• TASK INPUTS:
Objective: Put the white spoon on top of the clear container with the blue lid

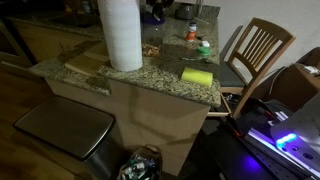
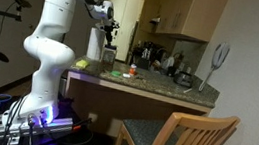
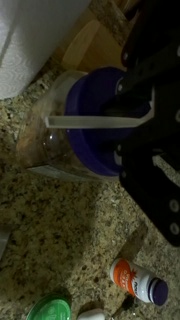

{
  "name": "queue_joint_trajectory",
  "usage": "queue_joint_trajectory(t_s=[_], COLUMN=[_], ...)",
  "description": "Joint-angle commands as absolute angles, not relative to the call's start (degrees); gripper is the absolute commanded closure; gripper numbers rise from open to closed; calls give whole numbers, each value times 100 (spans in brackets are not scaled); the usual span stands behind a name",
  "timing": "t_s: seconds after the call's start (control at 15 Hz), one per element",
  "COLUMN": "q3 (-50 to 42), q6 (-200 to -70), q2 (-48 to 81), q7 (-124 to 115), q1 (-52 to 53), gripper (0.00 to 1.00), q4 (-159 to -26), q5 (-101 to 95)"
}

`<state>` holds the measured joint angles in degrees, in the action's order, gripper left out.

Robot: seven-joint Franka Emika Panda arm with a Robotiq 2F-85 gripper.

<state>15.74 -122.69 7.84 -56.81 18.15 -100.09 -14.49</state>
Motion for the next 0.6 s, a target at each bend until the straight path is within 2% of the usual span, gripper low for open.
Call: queue_joint_trajectory(t_s=[0.0,0.33,0.47,0.53], q3=[1460,1437,1416,1498], q6=[-12106,-12031,-11797,-12037], q2=[604,-23,-513,4], q7=[-5753,-5715,-5555,-5716], q1=[1867,1752,1646,1699], gripper=[37,2,0,7], q4=[-9987,-10069,-10199,-9939], q5=[-1514,-1257,-753,-1126])
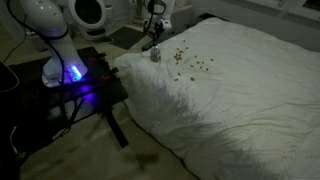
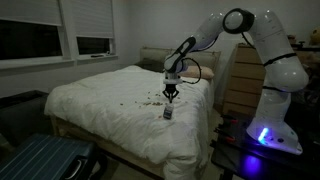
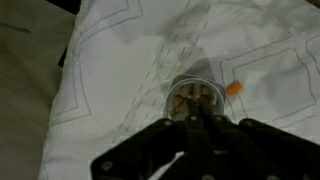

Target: Pick some of the brown objects from the bed and put them in the clear bottle

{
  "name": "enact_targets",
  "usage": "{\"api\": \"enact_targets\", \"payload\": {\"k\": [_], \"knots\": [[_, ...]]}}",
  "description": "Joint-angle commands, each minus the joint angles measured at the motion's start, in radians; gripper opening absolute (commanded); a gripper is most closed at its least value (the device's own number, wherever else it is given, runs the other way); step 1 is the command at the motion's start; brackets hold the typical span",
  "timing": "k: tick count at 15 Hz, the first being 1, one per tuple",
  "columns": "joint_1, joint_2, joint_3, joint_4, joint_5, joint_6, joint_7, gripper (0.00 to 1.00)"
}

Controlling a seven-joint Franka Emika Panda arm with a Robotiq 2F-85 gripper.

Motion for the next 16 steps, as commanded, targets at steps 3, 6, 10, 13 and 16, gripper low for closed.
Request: {"api": "enact_targets", "payload": {"k": [3, 6, 10, 13, 16], "knots": [[-0.033, 0.027, 0.021, 0.060, -0.006, -0.091, -0.025, 0.01], [-0.036, 0.046, 0.022, 0.084, -0.006, -0.107, -0.036, 0.32], [-0.033, 0.067, 0.023, 0.107, -0.009, -0.100, -0.044, 0.63], [-0.033, 0.081, 0.027, 0.124, -0.006, -0.102, -0.056, 0.84], [-0.031, 0.092, 0.030, 0.140, -0.007, -0.103, -0.054, 1.00]]}}
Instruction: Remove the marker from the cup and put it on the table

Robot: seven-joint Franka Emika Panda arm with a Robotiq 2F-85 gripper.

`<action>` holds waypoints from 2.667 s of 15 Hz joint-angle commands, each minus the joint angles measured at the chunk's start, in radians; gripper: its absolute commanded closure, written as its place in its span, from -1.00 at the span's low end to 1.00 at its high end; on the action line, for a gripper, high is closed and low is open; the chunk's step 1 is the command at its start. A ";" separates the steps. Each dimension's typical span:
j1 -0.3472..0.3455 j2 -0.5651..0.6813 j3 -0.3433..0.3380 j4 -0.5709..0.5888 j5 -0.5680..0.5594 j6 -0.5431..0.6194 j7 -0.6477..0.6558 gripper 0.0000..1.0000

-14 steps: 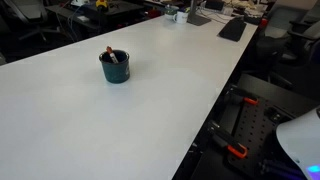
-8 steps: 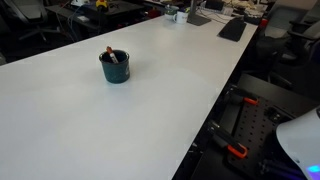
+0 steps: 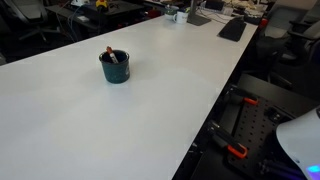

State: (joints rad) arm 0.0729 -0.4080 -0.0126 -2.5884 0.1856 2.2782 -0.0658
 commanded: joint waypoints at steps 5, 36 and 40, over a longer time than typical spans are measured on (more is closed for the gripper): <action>0.074 0.294 -0.004 0.204 0.083 0.232 -0.154 -1.00; -0.056 0.843 0.117 0.471 -0.047 0.471 -0.117 -0.54; -0.063 0.864 0.112 0.495 -0.066 0.497 -0.108 -0.50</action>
State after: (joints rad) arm 0.0260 0.4336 0.0905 -2.1206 0.1412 2.7462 -0.1765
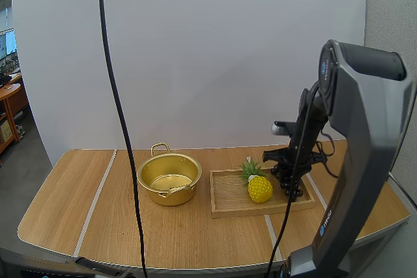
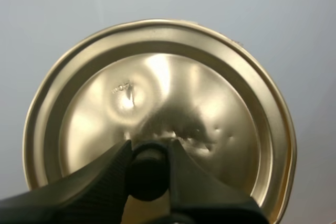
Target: Open the pot, put the grape inside, and close it
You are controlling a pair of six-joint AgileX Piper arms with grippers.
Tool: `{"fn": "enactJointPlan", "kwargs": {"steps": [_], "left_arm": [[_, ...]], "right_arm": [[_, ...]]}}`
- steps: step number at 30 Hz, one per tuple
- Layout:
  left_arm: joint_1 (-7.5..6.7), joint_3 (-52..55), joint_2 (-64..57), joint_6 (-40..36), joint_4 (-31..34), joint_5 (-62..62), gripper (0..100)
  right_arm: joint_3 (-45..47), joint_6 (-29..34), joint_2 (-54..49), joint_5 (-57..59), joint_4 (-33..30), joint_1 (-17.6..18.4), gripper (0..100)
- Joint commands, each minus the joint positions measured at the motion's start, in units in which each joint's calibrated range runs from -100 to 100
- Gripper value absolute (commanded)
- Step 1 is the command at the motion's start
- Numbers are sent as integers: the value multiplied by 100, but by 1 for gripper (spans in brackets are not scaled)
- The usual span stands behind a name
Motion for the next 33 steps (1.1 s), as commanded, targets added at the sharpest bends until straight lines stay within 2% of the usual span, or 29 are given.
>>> {"fn": "enactJointPlan", "kwargs": {"steps": [1,8,14,17,20,25,33], "left_arm": [[-5,-41,-16,-10,45,-199,0],[-5,-41,-16,-10,45,-199,0],[-5,-41,-16,-10,45,-199,0],[-5,-41,-16,-10,45,-199,0],[-5,-41,-16,-10,45,-199,0],[-5,-41,-16,-10,45,-199,0],[-5,-41,-16,-10,45,-199,0]], "right_arm": [[-60,-24,-584,-24,-39,-24,0],[-60,-64,-1778,265,525,-24,0],[-60,-1188,-2527,840,1782,-17,0],[-71,-1511,-2715,902,2174,-17,0],[-71,-1890,-2799,1077,2301,79,0],[-71,-2151,-2799,1075,2144,469,0],[-188,-2049,-2594,846,1989,1434,0]]}}
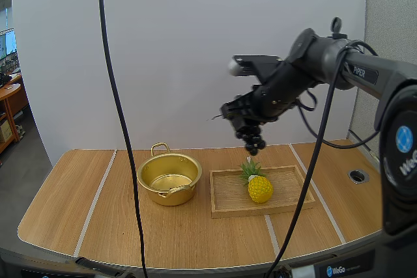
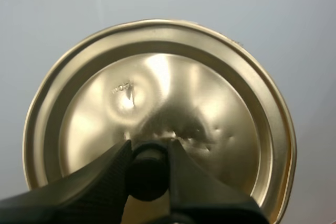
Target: Open the pot, put the grape inside, and close it
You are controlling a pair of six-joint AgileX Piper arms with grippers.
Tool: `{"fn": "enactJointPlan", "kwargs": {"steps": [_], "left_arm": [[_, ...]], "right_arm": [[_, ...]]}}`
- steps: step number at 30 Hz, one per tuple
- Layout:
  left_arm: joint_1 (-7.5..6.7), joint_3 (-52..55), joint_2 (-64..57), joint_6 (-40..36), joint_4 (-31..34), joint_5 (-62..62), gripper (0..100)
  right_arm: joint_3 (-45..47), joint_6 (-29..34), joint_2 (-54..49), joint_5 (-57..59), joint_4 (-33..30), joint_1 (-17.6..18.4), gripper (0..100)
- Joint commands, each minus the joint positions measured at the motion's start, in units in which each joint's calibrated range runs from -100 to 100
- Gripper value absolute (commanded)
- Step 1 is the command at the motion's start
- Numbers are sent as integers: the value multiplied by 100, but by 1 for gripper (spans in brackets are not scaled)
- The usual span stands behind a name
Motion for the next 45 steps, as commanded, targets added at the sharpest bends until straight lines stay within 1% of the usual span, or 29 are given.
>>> {"fn": "enactJointPlan", "kwargs": {"steps": [1,4,7,13,17,22,35,40,45], "left_arm": [[-5,-41,-16,-10,45,-199,0],[-5,-41,-16,-10,45,-199,0],[-5,-41,-16,-10,45,-199,0],[-5,-41,-16,-10,45,-199,0],[-5,-41,-16,-10,45,-199,0],[-5,-41,-16,-10,45,-199,0],[-5,-41,-16,-10,45,-199,0],[-5,-41,-16,-10,45,-199,0],[-5,-41,-16,-10,45,-199,0]], "right_arm": [[-248,180,181,-115,-192,413,0],[-630,539,516,76,-475,772,0],[-1030,740,896,172,-644,1059,0],[-1647,975,1588,172,-878,1400,0],[-1948,979,2040,172,-878,1490,0],[-2222,979,2614,172,-878,1505,0],[-2235,926,3748,-157,-878,1514,0],[-2235,906,4055,-271,-1065,1619,0],[-2235,929,4299,-215,-1104,1619,0]]}}
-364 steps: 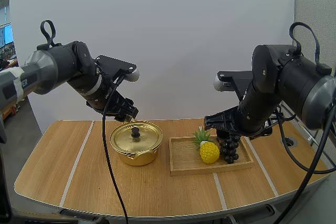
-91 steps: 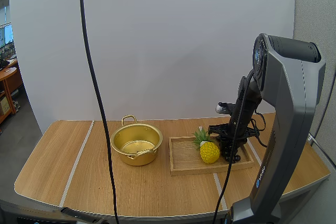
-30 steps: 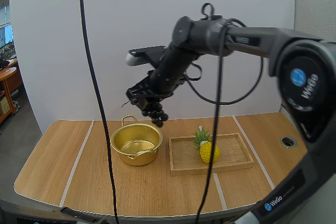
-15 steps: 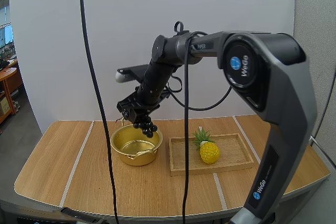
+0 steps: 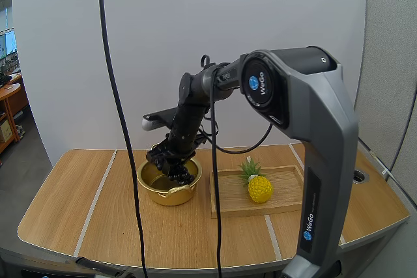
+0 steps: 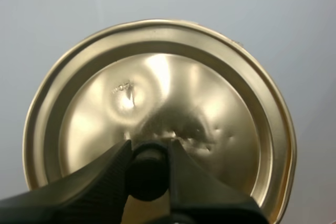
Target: Open the pot, put the grape inside, and close it
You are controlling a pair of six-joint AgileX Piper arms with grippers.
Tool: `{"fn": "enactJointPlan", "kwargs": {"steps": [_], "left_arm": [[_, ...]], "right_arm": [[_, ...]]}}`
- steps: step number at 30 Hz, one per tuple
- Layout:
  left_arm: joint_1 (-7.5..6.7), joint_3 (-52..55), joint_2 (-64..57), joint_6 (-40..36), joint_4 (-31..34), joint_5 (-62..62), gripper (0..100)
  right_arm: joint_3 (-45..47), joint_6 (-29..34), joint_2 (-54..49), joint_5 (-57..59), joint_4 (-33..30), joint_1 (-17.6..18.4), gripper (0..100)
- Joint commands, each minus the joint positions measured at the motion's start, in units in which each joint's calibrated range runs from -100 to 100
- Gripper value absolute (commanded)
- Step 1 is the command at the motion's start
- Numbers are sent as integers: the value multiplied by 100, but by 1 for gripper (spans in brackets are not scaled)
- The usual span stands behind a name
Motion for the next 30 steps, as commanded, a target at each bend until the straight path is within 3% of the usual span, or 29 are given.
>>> {"fn": "enactJointPlan", "kwargs": {"steps": [1,11,30], "left_arm": [[-5,-41,-16,-10,45,-199,0],[-5,-41,-16,-10,45,-199,0],[-5,-41,-16,-10,45,-199,0]], "right_arm": [[-45,-30,72,16,-74,1,0],[-45,7,163,559,-26,1,0],[-45,18,163,276,-21,1,0]]}}
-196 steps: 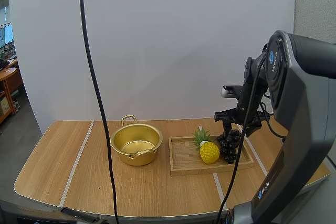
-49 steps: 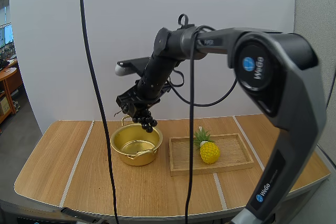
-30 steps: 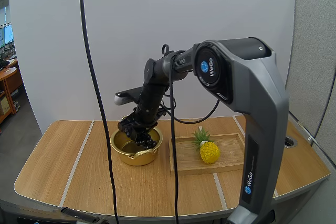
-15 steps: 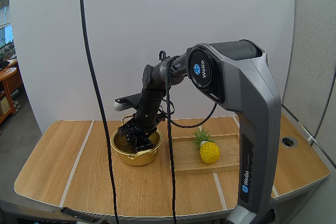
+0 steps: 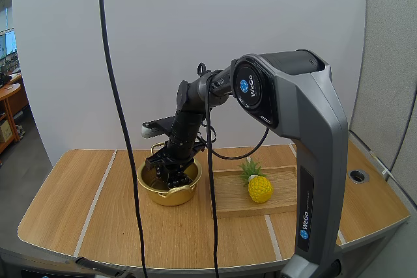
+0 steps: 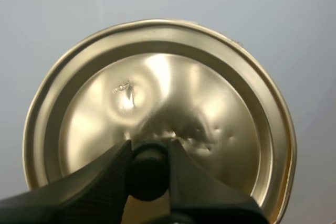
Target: Open the pot, put the grape inside, and close it
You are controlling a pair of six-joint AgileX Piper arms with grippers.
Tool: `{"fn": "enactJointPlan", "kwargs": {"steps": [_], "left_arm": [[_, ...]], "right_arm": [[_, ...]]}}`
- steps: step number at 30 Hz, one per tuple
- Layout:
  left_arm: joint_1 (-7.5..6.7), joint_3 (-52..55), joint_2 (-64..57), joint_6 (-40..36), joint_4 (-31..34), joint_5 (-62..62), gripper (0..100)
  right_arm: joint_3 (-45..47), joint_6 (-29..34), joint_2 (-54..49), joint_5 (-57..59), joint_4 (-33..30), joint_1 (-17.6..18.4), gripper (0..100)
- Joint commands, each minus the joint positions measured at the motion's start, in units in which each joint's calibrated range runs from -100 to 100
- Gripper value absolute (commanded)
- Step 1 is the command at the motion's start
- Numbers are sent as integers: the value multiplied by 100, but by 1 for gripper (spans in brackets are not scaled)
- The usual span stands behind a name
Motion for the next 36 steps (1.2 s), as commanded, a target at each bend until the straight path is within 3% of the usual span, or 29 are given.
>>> {"fn": "enactJointPlan", "kwargs": {"steps": [1,8,10,13,15,25,36], "left_arm": [[-5,-41,-16,-10,45,-199,0],[-5,-41,-16,-10,45,-199,0],[-5,-41,-16,-10,45,-199,0],[-5,-41,-16,-10,45,-199,0],[-5,-41,-16,-10,45,-199,0],[-5,-41,-16,-10,45,-199,0],[-5,-41,-16,-10,45,-199,0]], "right_arm": [[-20,18,-33,202,-139,2,0],[-20,8,-33,202,-427,2,2],[-20,8,-33,202,-470,2,28],[-20,8,-33,202,-470,2,78],[-20,8,-33,202,-470,2,99],[-20,-10,-93,202,-470,2,100],[-20,-10,-958,289,-470,2,100]]}}
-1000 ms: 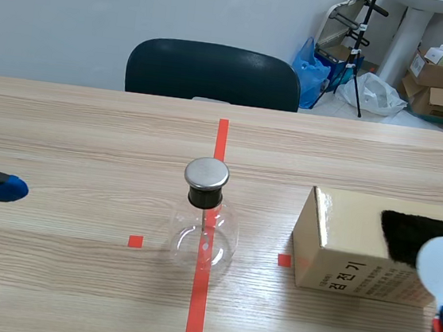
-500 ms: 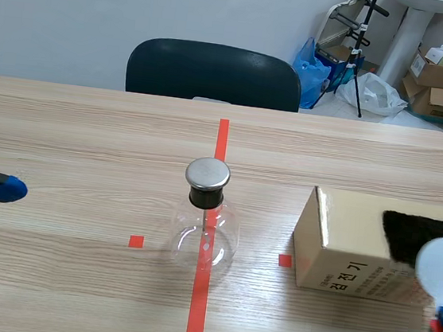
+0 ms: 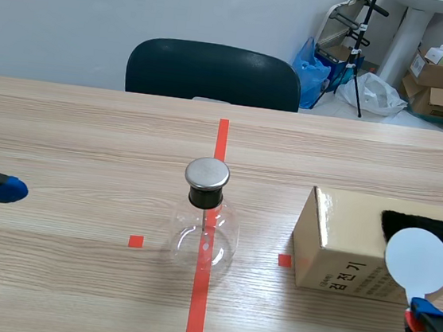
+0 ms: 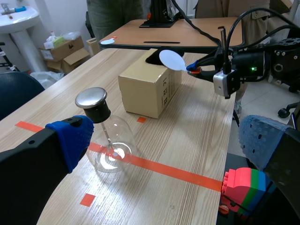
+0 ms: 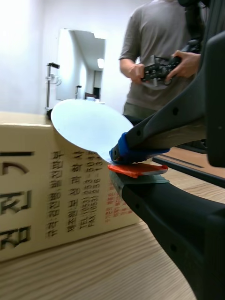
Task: Do the electroscope experiment
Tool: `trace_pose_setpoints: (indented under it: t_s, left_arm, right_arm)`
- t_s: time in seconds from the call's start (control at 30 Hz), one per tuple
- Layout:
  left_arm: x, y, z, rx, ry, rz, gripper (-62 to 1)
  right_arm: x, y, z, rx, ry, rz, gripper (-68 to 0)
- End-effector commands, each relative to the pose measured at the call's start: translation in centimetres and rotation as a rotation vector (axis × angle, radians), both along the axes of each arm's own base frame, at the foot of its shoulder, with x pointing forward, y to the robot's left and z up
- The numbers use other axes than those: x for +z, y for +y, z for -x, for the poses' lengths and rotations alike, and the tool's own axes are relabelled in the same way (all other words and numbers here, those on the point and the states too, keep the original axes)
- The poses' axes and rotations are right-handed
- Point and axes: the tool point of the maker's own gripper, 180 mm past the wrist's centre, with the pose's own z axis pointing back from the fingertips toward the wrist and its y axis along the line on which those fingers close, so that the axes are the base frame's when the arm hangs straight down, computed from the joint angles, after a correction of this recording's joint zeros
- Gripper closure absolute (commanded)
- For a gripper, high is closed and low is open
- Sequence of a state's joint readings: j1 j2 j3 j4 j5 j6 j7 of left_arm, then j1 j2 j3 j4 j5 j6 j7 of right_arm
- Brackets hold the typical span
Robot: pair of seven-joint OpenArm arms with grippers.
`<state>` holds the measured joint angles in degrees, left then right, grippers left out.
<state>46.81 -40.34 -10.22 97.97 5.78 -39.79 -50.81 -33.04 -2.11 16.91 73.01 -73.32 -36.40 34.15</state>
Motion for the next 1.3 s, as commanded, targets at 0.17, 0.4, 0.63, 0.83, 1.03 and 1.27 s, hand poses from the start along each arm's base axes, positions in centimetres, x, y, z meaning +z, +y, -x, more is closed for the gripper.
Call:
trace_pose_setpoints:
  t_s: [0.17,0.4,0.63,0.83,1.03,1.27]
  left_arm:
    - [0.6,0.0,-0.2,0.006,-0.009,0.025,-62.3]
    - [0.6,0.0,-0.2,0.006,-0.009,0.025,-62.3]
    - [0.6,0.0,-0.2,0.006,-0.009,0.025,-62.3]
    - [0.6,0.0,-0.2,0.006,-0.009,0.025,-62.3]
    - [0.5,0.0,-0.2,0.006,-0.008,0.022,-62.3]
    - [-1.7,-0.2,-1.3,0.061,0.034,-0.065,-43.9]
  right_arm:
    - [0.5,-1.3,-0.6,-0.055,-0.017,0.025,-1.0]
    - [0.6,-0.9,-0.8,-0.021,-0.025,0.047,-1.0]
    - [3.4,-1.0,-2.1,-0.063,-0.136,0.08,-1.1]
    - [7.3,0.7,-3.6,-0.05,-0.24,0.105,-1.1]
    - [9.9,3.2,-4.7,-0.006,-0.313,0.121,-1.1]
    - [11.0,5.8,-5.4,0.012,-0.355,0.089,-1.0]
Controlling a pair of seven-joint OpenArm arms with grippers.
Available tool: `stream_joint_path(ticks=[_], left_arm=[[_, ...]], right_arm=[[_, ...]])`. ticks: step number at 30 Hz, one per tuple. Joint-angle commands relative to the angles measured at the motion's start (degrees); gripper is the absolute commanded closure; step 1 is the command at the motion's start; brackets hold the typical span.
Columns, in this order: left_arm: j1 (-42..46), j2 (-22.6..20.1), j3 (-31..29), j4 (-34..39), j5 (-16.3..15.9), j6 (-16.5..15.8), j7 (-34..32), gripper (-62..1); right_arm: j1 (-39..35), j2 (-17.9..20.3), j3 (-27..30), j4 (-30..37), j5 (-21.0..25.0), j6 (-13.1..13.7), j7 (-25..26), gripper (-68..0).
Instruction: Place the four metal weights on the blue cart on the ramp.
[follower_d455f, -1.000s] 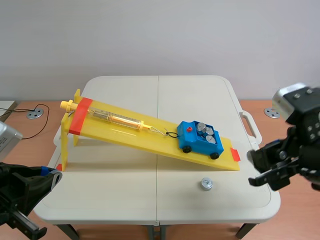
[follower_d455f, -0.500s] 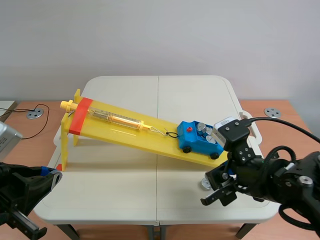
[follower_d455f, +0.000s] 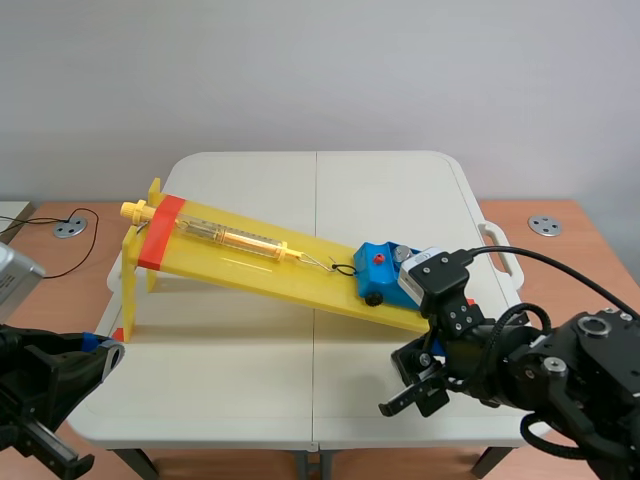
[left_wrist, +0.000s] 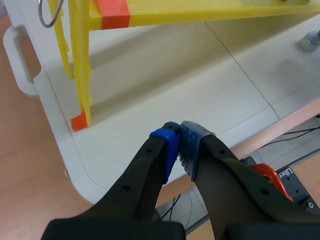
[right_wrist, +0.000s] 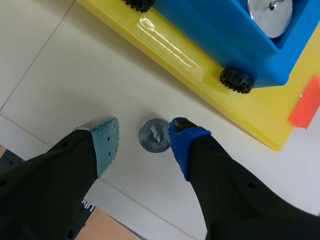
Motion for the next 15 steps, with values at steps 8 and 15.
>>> stream_joint_path(ticks=[8, 15], left_arm=[[-1.1, 0.4, -0.9, 3.5, -3.6, -2.7, -5.1, -3.0], [-1.1, 0.4, -0.9, 3.5, -3.6, -2.7, -5.1, -3.0]], right_arm=[[6.7, -0.2, -2.1, -1.8, -0.3, -2.4, 10.0, -24.9], [6.7, -0.2, -2.6, -2.7, -0.9, -3.7, 9.2, -21.2]])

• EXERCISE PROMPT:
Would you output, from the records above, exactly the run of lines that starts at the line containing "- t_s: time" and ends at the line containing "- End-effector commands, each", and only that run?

• WRITTEN SOLUTION:
- t_s: time in seconds from the call's start (control at 30 Hz), one per tuple
- Layout:
  left_arm: x, y, z, rx, ry, rz, gripper (-62 to 1)
  right_arm: x, y, z, rx, ry, rz, gripper (-68 to 0)
- End-effector commands, each relative to the pose measured at the call's start: translation in centimetres and rotation as a rotation vector (axis × angle, radians), both along the axes of each arm's own base frame, at the foot of its shoulder, with x pointing forward, y to the robot's left and z up

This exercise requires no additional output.